--- WHAT IS EXPECTED ---
From first line to last, give the material again unchanged.

--- PROVIDED DATA ---
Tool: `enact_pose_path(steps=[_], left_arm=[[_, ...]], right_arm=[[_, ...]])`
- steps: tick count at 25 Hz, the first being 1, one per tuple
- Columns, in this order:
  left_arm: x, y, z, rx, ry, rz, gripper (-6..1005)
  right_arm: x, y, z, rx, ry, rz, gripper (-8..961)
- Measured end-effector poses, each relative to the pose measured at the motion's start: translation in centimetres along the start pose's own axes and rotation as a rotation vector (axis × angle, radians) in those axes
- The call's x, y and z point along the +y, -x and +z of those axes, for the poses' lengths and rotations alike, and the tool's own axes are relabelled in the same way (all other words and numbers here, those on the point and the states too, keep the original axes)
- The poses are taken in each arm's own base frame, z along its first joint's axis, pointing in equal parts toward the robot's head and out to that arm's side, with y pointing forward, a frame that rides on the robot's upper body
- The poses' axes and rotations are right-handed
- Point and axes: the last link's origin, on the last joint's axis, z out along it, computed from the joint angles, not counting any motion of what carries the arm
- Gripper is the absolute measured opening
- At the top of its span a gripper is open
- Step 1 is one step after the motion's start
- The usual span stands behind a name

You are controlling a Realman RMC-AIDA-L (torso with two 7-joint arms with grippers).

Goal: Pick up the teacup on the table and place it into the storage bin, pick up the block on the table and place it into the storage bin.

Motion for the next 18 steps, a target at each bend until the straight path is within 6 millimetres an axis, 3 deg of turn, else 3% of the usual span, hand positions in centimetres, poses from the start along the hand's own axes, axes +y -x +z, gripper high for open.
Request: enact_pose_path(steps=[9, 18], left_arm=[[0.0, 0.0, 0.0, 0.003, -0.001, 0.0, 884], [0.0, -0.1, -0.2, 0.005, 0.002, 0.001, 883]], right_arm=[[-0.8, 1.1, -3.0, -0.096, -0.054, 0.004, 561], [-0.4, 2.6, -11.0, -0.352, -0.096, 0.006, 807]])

--- TASK RESPONSE ---
Tool: `enact_pose_path(steps=[_], left_arm=[[_, ...]], right_arm=[[_, ...]])`
- steps: tick count at 25 Hz, the first being 1, one per tuple
- Columns, in this order:
  left_arm: x, y, z, rx, ry, rz, gripper (-6..1005)
  right_arm: x, y, z, rx, ry, rz, gripper (-8..961)
- Measured end-effector poses, each relative to the pose measured at the motion's start: translation in centimetres along the start pose's own axes and rotation as a rotation vector (axis × angle, radians) in those axes
- The call's x, y and z point along the +y, -x and +z of those axes, for the poses' lengths and rotations alike, and the tool's own axes are relabelled in the same way (all other words and numbers here, those on the point and the states too, keep the original axes)
- The poses are taken in each arm's own base frame, z along its first joint's axis, pointing in equal parts toward the robot's head and out to that arm's side, with y pointing forward, a frame that rides on the robot's upper body
- The poses' axes and rotations are right-handed
- Point and axes: the last link's origin, on the last joint's axis, z out along it, computed from the joint angles, not counting any motion of what carries the arm
- Gripper is the absolute measured opening
- At the top of its span a gripper is open
- Step 1 is one step after the motion's start
- The usual span stands behind a name

You are controlling a Realman RMC-AIDA-L (torso with two 7-joint arms with grippers).

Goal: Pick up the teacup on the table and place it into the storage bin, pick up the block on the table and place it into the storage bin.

Motion for the next 18 steps, a target at each bend until the straight path is within 6 millimetres an axis, 3 deg of turn, else 3% of the usual span, hand positions in centimetres, poses from the start along the hand's own axes, axes +y -x +z, gripper high for open.
Request: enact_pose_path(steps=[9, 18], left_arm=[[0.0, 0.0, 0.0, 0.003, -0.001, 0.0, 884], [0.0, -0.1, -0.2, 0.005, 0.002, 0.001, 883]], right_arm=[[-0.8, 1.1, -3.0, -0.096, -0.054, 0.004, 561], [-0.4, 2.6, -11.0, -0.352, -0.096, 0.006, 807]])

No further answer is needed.